Say how many lines in the following data hold the word "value". Write nothing but that number.
* * * * * * * * *
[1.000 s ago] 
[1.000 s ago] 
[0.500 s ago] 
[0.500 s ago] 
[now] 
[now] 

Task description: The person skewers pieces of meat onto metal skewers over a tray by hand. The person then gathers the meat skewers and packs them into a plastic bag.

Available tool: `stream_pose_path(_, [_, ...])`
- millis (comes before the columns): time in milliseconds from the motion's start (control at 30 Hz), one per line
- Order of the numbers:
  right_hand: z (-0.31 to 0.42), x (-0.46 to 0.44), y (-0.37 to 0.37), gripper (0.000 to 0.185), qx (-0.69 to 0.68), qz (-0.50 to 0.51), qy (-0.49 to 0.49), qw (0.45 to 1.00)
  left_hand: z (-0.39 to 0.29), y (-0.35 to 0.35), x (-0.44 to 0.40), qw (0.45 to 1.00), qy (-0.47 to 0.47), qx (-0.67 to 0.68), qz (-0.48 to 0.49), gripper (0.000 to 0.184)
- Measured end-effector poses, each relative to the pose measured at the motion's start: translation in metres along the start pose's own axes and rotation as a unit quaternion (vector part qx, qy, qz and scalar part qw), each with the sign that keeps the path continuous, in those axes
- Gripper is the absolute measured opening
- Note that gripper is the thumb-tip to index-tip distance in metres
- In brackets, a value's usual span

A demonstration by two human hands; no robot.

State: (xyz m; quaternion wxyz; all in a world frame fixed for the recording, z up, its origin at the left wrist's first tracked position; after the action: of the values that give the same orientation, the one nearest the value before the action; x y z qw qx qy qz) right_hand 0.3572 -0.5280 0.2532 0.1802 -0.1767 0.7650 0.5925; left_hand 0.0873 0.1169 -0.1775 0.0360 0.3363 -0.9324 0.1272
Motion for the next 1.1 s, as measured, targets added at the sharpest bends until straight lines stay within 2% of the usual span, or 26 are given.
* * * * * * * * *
▶ Exercise answer
2